While the family has sought privacy in recent weeks, they’ve hardly disappeared. Two years in a row, Kanye released songs on New Year’s Eve (in 2014, it was “Only One”, the Paul McCartney-assisted ode to his daughter; in 2015, it was the sneering “Facts”, which ultimately became the worst song on Pablo). 2016 offered round 3, with the Tyga-lead “Feel Me” (rumored to be either for Tyga’s next album, or the upcoming G.O.O.D. Music compilation Cruel Winter). “Feel Me” feels arbitrary and unsure of itself, lacking the energy and conviction of the Cruel Summer singles. For anyone familiar with Tyga, it feels like a stretch to say he impresses or disappoints here; he offers the same Tyga that’s shown up on every forgettable Tyga song for his entire career.
Kanye’s contributions are more memorable, but are not substantially better. “Feel Me” comes from the “That Part” school of Kanye guest appearances – verses where Kanye is unconcerned with crafting memorable bars, instead relying almost entirely on his personality. It can work when he properly channels his charisma (such as his remix of Beyonce’s “Ego”), but too often it means Kanye ends up raising his voice and repeating words and phrases to nominal tangible effect. Here he gets minimal mileage out of a serviceable Usher reference. Remember when he repeated the “unfollow/unswallow” line on “Wolves” multiple times, as if to make sure we all understood it? It feels like that, but at least he isn’t taking himself so seriously here.
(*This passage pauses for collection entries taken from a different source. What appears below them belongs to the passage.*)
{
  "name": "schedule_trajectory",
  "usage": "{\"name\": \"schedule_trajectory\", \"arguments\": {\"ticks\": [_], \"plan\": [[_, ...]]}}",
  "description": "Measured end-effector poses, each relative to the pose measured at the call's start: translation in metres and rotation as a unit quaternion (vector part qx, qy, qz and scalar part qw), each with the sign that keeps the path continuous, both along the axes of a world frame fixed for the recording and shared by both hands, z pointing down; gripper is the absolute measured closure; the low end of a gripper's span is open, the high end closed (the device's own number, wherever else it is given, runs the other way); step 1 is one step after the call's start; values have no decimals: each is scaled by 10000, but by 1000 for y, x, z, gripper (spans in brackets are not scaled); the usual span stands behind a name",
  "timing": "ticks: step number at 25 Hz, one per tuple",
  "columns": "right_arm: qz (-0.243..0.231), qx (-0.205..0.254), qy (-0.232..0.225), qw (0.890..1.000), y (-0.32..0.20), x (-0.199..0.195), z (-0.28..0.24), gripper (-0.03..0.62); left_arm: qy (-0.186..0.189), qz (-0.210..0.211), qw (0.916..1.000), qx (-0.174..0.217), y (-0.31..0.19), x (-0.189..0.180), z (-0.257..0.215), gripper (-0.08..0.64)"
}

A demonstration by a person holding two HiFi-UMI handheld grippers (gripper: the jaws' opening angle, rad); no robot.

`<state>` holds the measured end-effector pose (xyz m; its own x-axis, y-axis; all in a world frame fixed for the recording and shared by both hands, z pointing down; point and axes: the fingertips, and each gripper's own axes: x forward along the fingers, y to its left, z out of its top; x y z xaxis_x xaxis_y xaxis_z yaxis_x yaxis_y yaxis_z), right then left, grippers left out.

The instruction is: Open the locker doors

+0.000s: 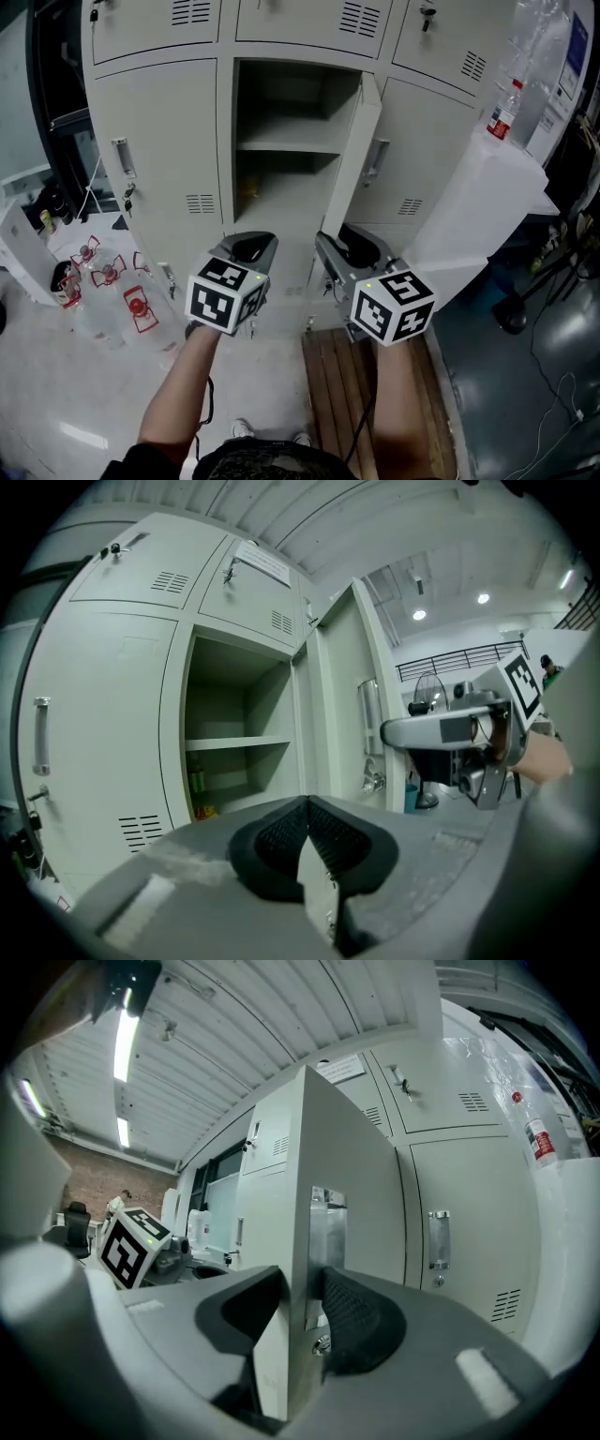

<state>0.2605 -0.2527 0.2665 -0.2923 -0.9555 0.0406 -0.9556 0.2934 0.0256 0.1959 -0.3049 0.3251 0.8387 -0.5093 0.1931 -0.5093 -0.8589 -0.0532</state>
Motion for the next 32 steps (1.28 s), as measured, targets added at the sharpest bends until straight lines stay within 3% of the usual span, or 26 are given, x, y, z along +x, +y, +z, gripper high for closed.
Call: {"name": "schedule_trajectory", "arguments": {"ticks": [12,32], "plan": [[-172,71,-220,9996,26,45,-1,441,-50,-142,9999,57,22,36,-4,561],[199,59,-221,9995,51,130,-1,477,-87,-299,9995,32,55,86,2,561]]}}
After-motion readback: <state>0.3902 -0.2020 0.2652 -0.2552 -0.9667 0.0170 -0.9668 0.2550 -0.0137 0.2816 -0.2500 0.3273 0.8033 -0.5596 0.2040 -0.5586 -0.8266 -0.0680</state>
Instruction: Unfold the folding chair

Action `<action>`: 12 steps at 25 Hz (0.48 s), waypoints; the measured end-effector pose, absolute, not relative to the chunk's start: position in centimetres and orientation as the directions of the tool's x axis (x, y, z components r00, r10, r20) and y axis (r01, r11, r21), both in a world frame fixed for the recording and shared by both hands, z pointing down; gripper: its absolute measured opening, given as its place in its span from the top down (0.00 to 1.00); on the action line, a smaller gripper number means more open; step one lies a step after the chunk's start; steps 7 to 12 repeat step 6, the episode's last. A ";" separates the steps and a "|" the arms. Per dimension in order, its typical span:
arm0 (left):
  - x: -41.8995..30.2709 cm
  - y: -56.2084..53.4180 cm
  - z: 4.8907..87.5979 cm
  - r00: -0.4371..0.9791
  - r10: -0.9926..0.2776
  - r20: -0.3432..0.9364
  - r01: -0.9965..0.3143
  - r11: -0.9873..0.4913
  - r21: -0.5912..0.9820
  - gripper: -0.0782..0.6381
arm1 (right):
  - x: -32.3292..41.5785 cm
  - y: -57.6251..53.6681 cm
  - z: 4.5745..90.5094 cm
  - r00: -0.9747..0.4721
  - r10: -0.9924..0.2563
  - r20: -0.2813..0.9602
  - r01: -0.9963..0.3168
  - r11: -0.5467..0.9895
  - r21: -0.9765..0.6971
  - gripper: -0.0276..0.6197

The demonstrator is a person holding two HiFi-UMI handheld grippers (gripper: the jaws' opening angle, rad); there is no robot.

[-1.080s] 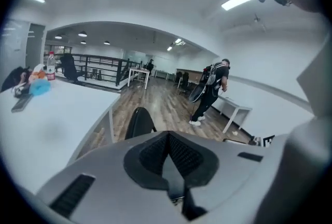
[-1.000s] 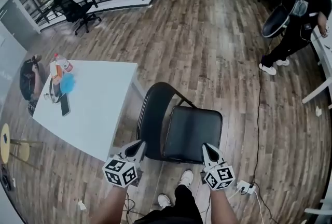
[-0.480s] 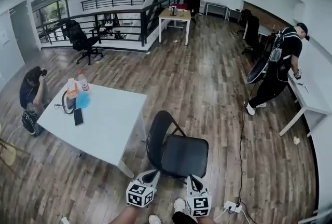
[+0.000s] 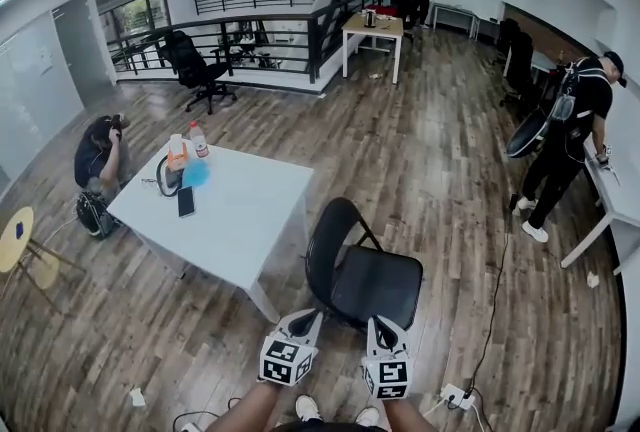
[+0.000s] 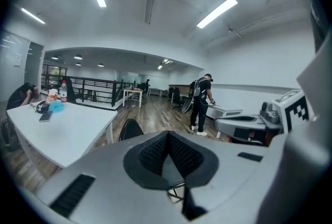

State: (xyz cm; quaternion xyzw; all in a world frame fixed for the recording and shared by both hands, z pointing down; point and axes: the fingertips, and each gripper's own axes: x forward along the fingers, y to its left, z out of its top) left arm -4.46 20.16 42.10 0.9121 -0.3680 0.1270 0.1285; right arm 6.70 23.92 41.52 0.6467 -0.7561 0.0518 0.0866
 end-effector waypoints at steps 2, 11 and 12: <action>-4.1 20.8 41.7 0.690 -0.649 0.320 -0.712 -0.689 0.136 0.88 | 6.9 24.4 41.3 -0.154 -0.971 0.182 -0.985 0.165 0.044 0.94; -3.1 22.2 41.7 0.682 -0.661 0.313 -0.718 -0.686 0.118 0.88 | 8.0 25.5 41.4 -0.156 -0.974 0.162 -0.984 0.168 0.062 0.94; -3.1 22.2 41.7 0.682 -0.661 0.313 -0.718 -0.686 0.118 0.88 | 8.0 25.5 41.4 -0.156 -0.974 0.162 -0.984 0.168 0.062 0.94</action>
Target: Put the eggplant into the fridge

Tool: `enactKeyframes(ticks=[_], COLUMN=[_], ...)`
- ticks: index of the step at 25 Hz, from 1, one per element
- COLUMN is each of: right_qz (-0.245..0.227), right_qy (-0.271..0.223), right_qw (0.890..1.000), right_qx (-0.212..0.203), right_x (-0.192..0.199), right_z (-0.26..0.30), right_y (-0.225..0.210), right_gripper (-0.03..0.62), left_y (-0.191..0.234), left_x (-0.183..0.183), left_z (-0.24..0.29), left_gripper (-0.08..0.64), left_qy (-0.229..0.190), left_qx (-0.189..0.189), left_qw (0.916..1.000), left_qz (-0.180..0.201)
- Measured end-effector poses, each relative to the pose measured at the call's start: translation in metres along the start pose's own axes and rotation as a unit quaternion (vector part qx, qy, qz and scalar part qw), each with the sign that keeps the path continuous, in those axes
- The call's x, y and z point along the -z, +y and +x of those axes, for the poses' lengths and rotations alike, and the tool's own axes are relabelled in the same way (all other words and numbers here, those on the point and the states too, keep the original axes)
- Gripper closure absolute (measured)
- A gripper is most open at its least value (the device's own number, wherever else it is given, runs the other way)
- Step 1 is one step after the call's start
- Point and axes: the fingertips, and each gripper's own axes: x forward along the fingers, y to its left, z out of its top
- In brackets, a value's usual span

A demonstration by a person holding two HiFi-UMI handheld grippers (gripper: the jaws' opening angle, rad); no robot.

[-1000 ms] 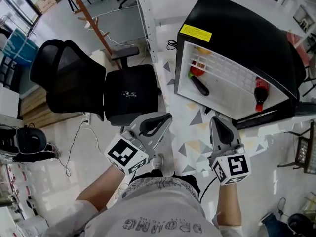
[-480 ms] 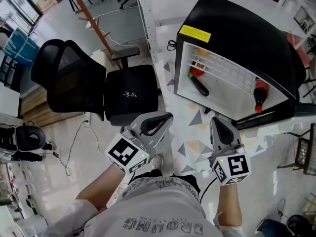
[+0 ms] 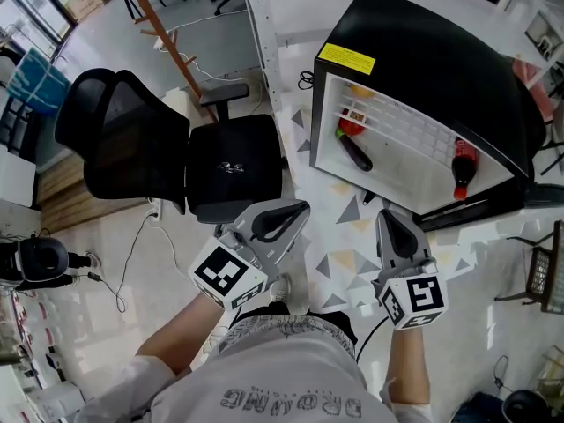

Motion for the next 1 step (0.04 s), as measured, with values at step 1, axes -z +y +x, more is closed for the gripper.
enactKeyframes(ticks=[1], right_qz=[0.0], right_qy=[0.0], right_qw=[1.0], right_qx=[0.001], right_x=[0.0003], right_z=[-0.0005], right_y=[-0.0007], right_gripper=[0.589], left_y=[-0.0002], left_x=[-0.0004], left_z=[0.0002], left_gripper=[0.548], left_qy=[0.0], left_qx=[0.0], left_qw=[1.0], left_qz=[0.001])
The song is neither a home run nor a train wreck – and will probably be relegated to the deepest depths of our culture, a Tyga album – so it feels like an anticlimactic footnote to Kanye’s eventful 2016. Plenty of this was good: the aforementioned Pablo has held up well in the year since its release, securing its status as a worthy addition to his discography; the Saint Pablo Tour (before its implosion) was one of the year’s best live shows; and his wife helped him score some decisive victories in the ongoing War On Taylor Swift. But recent developments (including but not limited to Kanye’s new rainbow sherbet-inspired hair color) have been darker and more troubling. Some of Kanye’s best work has come after periods of personal trouble; My Beautiful Dark Twisted Fantasy famously mined Kanye’s self-created isolation for some of his most powerful and emotionally resonant music. Whether he can again emerge from his personal turmoil similarly empowered is one of the music world’s biggest uncertainties going into 2017.
In the closing weeks of 2016, there was a lot of grappling with why the year felt like such a gut-punch to so many. Some of this has birthed incoherent nonsense (some celebrities died, so The Year Was Bad); elsewhere, there has been sober-eyed and important analysis of how we got here and what comes next. This sort of introspection is common as a new year approaches, but this year it’s been considerably darker. The chorus of voices concerned that the worst is still to come feels louder and more assured than ever. Their confidence aside, they have no clue what comes next and neither do I. Until we find out, I’m finding comfort in the idea that in 2017, we have nowhere to go but up. That goes for Kanye, too.